Cash flow forecasting will assist in ensuring that any concerns are identified far enough in advance to be resolved without a fire drill. By predicting cash flow gaps, you may ensure that your company has a backup plan (such as overdraft insurance, a padding savings account, or a line of credit). In addition, you can even prevent the gap entirely by strengthening your cash flow strategy.

Set contingency plans for your small business

Unfortunately, when it comes to summer in the U.S., the season is not simply fun in the sun. Here, summer also has a negative reputation for extreme weather catastrophes.

Hurricane season has officially begun, and businesses along the Atlantic Coast and the Gulf of Mexico must be ready. On the other hand, tornadoes are more likely to strike businesses in the country's middle. And, as we've seen more regularly in recent years, even a strong rainstorm or flash flood may knock out electricity, sometimes for many hours.

Therefore, it's critical to have a strategy in place for when nature strikes in order to keep your business functioning efficiently and with as few inconveniences as possible. Here is a short checklist every small business should use to prepare for times like these:

  • Have a generator ready somewhere in the office.
  • Securely back up all business information.
  • Prepare your workers for remote work if your business allows you to.
  • Develop a cloud-based financial system so your company can run smoothly no matter what strikes you. 

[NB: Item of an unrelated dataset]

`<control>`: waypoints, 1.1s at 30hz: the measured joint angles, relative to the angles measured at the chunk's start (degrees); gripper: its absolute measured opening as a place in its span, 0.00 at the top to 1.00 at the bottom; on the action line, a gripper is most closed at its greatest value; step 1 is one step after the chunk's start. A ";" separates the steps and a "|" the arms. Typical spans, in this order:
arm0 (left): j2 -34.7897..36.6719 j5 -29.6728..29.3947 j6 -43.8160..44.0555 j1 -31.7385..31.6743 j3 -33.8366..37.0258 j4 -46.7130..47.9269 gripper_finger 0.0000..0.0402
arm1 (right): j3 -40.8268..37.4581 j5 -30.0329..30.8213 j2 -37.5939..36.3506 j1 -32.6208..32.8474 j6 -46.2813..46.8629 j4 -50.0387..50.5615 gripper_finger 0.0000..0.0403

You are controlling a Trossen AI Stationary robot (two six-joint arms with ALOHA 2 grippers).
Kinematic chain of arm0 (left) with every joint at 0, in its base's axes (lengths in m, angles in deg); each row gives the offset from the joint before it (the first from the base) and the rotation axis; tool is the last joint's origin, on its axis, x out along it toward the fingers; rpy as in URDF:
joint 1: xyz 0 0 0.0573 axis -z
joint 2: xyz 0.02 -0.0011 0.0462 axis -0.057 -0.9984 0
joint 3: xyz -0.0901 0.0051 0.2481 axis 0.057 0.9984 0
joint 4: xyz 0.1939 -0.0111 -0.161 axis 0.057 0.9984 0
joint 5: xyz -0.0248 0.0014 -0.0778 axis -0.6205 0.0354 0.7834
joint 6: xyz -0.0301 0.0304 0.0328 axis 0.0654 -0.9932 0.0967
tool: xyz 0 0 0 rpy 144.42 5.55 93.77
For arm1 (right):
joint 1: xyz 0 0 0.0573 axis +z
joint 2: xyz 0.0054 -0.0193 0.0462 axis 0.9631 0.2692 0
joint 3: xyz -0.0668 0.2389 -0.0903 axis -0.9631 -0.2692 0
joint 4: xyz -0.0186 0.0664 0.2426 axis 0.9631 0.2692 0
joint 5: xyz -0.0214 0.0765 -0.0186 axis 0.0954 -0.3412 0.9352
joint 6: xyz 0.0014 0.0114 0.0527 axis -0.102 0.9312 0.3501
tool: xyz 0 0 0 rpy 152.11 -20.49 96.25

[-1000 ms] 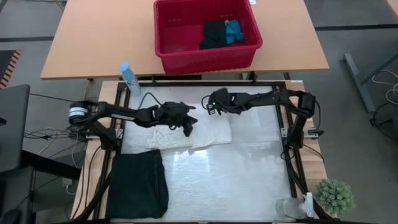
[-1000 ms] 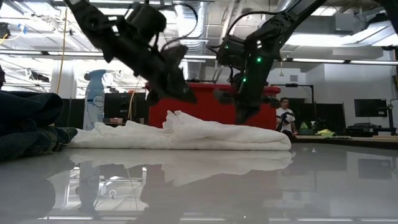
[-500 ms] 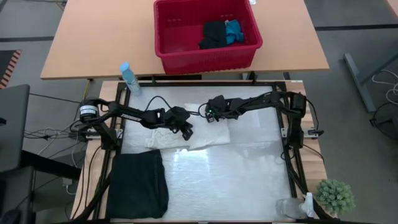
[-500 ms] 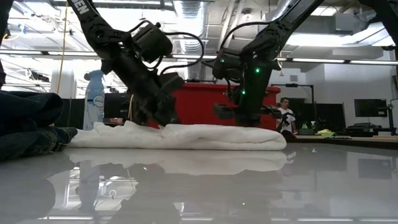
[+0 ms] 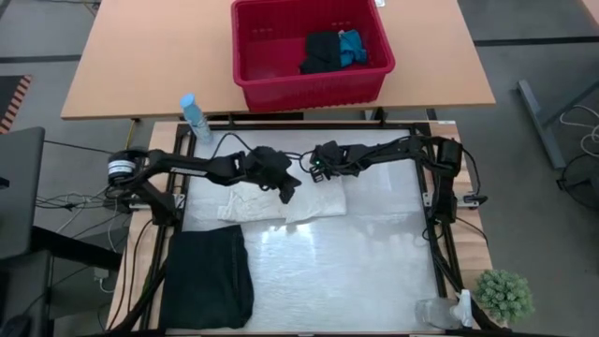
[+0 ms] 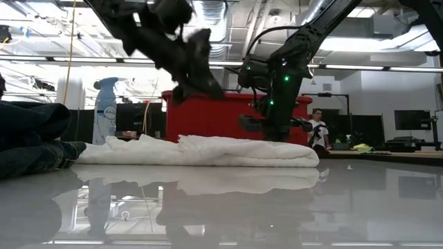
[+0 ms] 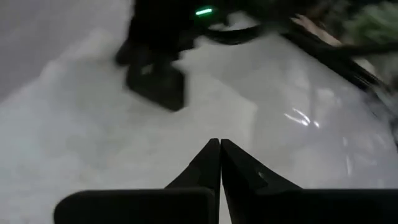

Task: Fold Laundry from Bin
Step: Fold the white dress from the red bin

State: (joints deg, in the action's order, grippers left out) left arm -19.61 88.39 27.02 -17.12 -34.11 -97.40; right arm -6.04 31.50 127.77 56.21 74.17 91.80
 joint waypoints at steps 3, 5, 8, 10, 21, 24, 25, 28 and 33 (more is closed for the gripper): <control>2.78 1.61 -6.92 2.45 0.00 1.87 1.00 | 0.00 -0.14 -0.01 0.02 -0.17 -0.05 0.94; 3.24 1.23 -11.91 5.05 0.04 5.12 1.00 | 0.00 -0.26 -0.01 0.02 -0.15 -0.22 0.94; 1.88 -2.06 -17.26 8.89 0.09 6.53 1.00 | 0.00 -0.33 -0.01 0.00 -0.17 -0.29 0.93; 0.37 -3.23 -18.13 10.55 0.15 5.90 1.00 | -0.02 -0.35 -0.01 0.02 -0.86 -0.59 0.94; -5.43 -5.30 -20.66 11.37 0.16 8.42 1.00 | -0.04 -1.87 -0.01 0.02 -2.28 -1.38 0.93; -8.07 -9.12 -19.45 11.32 0.13 8.21 1.00 | -0.04 -2.12 -0.03 0.02 -2.49 -1.60 0.94; -8.77 -9.99 -19.31 11.19 0.13 8.65 1.00 | -0.04 -2.57 -0.03 0.02 -2.50 -1.73 0.94; -10.65 -11.63 -19.35 10.61 0.13 9.41 1.00 | -0.04 -3.20 -0.03 -0.27 -2.51 -1.76 0.93; -10.38 -13.84 -19.29 9.35 0.13 12.68 1.00 | -0.04 -5.12 -2.12 -0.35 -3.13 -1.24 0.93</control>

It's critical that your staff understand your contingency plan in the event that your workplace is damaged or they are unable to go to work. Fortunately, technological advancements have made remote or hybrid work a simple adjustment. 

Declutter the office

When it comes to preparing your small business for summer, you can't overlook decluttering your workspace. This is something that all businesses should think about, implement, and start practicing on a regular basis, especially during the summer. 

When we say decluttering, we don't mean just throwing away the things you no longer use in the office. We also imply getting rid of negative impacts and outdated technology. All this is in order to boost profitability and overall growth of the business.  So, let's see what you can do:

  • Go paperless by automating everything. Begin with processing invoices and billings. Some of the most significant advantages you'll experience right away are cost savings, increased efficiency, and heavy security.
  • Preserve data integrity. Have your bookkeeper perform a full examination of your accounting and verify that it is completely and routinely backed up. This will save you a lot of trouble in the long run.
  • Invest in maintenance. Take inventory now to determine if anything needs to be tuned up, upgraded, or replaced.
  • Create an open and inviting workspace. Working in a cluttered and stuffy office can decrease motivation and morale. That's why you need to get rid of everything in your office that makes it an unpleasant place to work at. Experts at suggest picking up moving boxes and packing up everything you don't need anymore. 

Final thoughts

The summer will affect its productivity and overall company flow no matter what type of business you run. That's why we gave you this ultimate guide to preparing your small business for summer. You'll have to think about your employees and future cash flow as well as make plans and organize everything in advance. This may sound scary, but with these tips, you'll survive the season trouble-free.